Rhein-Kreis: Spielplatz und Kiosk für das Kulturzentrum Sinsteden

Neue Angebote in Rommerskirchen : Ein Spielplatz fürs Kulturzentrum Sinsteden

50.000 Euro will der Rhein-Kreis für einen Spielplatz und einen Kiosk im Kulturzentrum ausgeben. Der Eintritt soll auch nach einem Jahr weiter frei sein.

Das Kreiskulturzentrum Sinsteden liegt der UWG/Die Aktive am Herzen. Sie wollen, dass mehr Besucher kommen und die Anlage attraktiver wird. Daher hatten sie bereits im Finanzausschuss im März der Verwaltung einen Maßnahmenkatalog vorgelegt, in der Hoffnung, dass die einzelnen Vorschläge umgesetzt werden.

Dazu gehörten unter anderem eine auffällige Beschilderung (im Hinblick auf die neue Umgehungsstraße, die im Herbst fertig wird), die Erarbeitung eines Rundgangs für die Landmaschinenhalle, Verbesserung der Busverbindungen, Installation einer E-Bike-Station. Außerdem sprach sich die Fraktion dafür aus, den kostenlosen Eintritt (seit 15. Juli 2018) unverzüglich aufzuheben. Denn, so heißt es in der Begründung: Da die Besucherzahl mit Ausnahme der Schüler (museumspädagogisches Angebot) weiterhin rückläufig sei, könne nur eine Attraktivierung des Zentrums mehr Besucher anziehen.

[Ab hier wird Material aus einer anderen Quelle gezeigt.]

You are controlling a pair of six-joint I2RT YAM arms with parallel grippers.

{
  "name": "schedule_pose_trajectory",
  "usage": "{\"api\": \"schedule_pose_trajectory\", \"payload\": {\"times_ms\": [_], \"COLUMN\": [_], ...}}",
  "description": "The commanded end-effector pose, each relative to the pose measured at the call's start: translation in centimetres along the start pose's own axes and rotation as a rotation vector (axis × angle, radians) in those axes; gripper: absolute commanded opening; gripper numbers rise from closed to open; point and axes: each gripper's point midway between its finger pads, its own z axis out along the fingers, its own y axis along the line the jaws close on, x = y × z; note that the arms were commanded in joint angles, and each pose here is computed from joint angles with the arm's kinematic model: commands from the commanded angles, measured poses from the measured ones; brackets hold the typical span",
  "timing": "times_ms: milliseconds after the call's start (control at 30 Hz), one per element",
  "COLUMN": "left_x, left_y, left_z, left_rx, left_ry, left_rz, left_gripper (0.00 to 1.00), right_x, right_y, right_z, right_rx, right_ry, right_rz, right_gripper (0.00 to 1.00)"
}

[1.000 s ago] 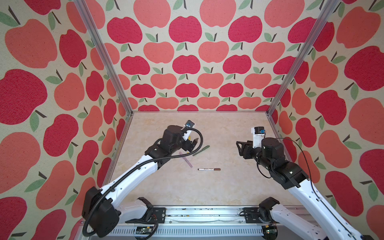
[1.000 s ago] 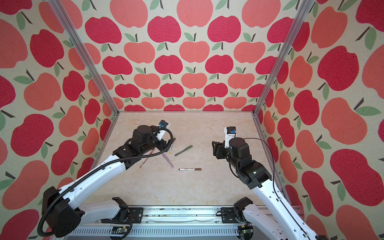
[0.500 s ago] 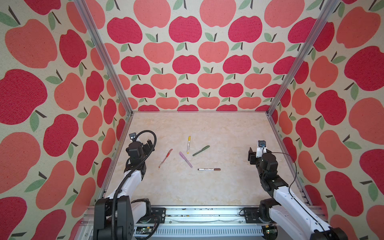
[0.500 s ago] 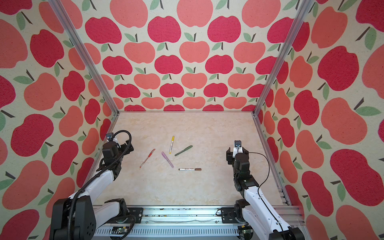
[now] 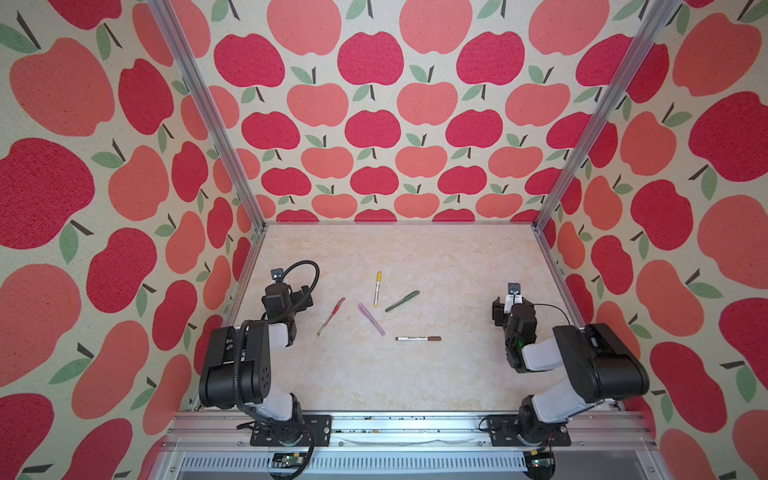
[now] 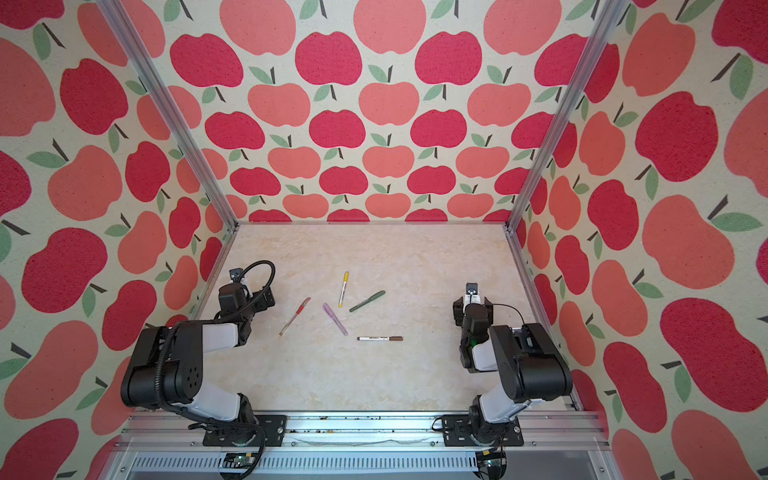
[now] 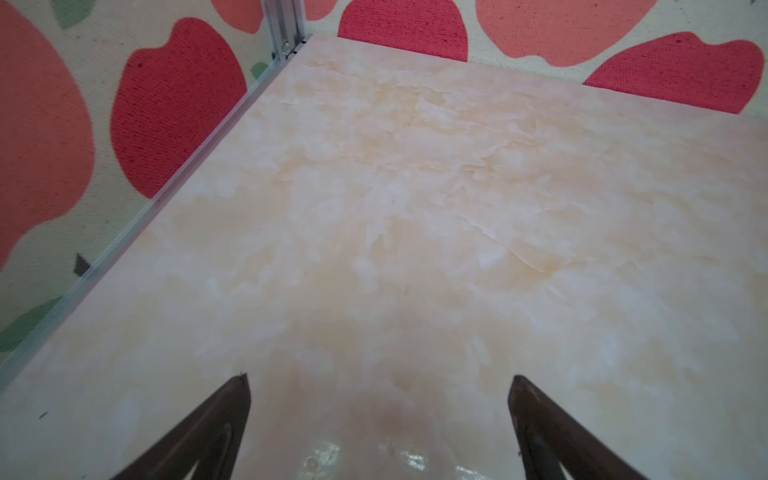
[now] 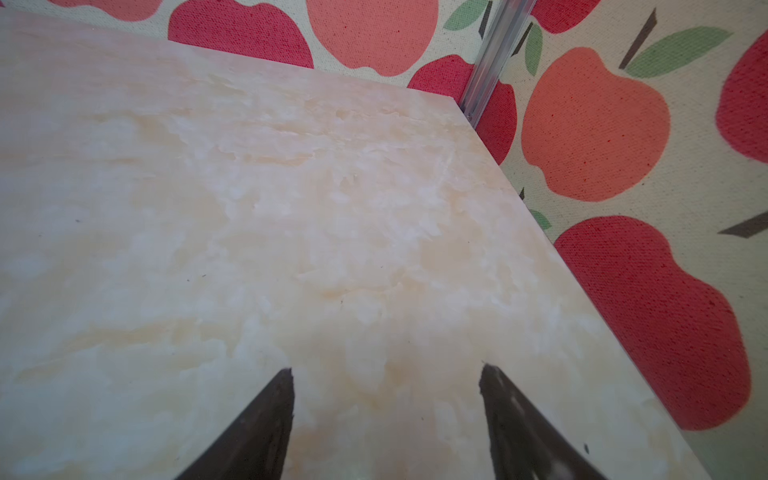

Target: Insert the pens into the pen caps

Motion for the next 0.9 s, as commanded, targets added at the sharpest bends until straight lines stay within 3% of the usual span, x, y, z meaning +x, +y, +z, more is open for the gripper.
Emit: {"api": "schedule_pose_trajectory", "payload": {"times_ms": [0,67,133,867], "left_x": [-1.2,-1.1,-1.2,-1.2], "left_y": [-0.8,-0.2,-0.6,-1.4], "left_z": [-0.9,-0.5,-0.4,-0.8], "left_rx": [0.037,-0.004,0.012,-0.015], "left_ry": [-0.167,-0.133,-0.134,-0.163], "left_rz": [0.048,0.025,0.043,0.103], "left_gripper": [0.99,0.99,0.99,0.99], "right_x": [-4.5,-4.1,-3.8,-3.7], "right_y": [0.4,0.3,0.0,0.5], "right_z": [0.8,1.8,2.7,3.0], "right_rx": [-0.027,-0.058,-0.079,-0.145], "right_ry": [-0.157,-0.093,-0.036,-0.028], "right_rz": [0.021,0.046,0.077,0.085], "right_gripper": [0.85,0.96,0.99,0.99]}}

Zumindest einen Teilerfolg kann sich die Partei nun auf die Fahne schreiben: Denn, einstimmig bei einer Enthaltung, stimmten die Mitlieder des Kulturausschusses dafür, die Verwaltung zu beauftragen, 50.000 Euro für den Bau eines Kinderspielplatzes sowie für einen Kiosk einzusetzen.

Den sieht die Verwaltung aber im Zusammenhang mit dem Café, spricht dabei von einer „gastronomischen Gesamtlösung“, heißt, der Kiosk sollte, damit dieser nicht in Konkurrenz zum Café stehe, von dessen Inhaber betrieben werden. Das wird nun bei der Suche nach einem neuen Gastronom beachtet. Denn zum Ende Juni hatte der aktuelle Pächter das Café verlassen.

Was allerdings die Eintrittsfreiheit angeht, ist die Verwaltung nach wie vor der Meinung, im vergangenen Jahr richtig entschieden zu haben, um so „die uneingeschränkte Teilhabe an den Ausstellungen“ zu ermöglichen.

Außerdem konnte die Verwaltung neue Zahlen vorlegen. Und die belegen, dass die Besucherzahl inklusive der Veranstaltungen im ersten Quartal 2019 im Vergleich zum Vorjahr um 26 Prozent gestiegen sei (2018: 3569 Besucher; 2019: 4500 Besucher). Bis auf Martina Flick (UWG) und Johannes Georg Patatzki (parteilos) stimmten denn auch die Ausschuss-Mitglieder für den Vorschlag, dem Kreistag zu empfehlen, bis auf weiteres weiterhin keine Eintritte in Sinsteden zu verlangen.

Was eine auffälligere Beschilderung angeht, konnte Kulturdezernent Tillmann Lonnes nur darauf verweisen, dass Gespräche mit der Landesregierung vorgesehen seien, da es sich um eine öffentliche Beschilderung handle.

Das Thema „Umgestaltung des Eingangsbereichs“ brachte denn Josef Kirberg (Bündnis 90/Die Grünen) auf den Tisch. Da allerdings könne der Rhein-Kreis, wie Lonnes erklärte, nichts bewegen, da er nicht der Eigentümer sei. „Wir werden aber mit der Gemeinde Rommerskirchen sprechen“, ergänzte der Dezernent.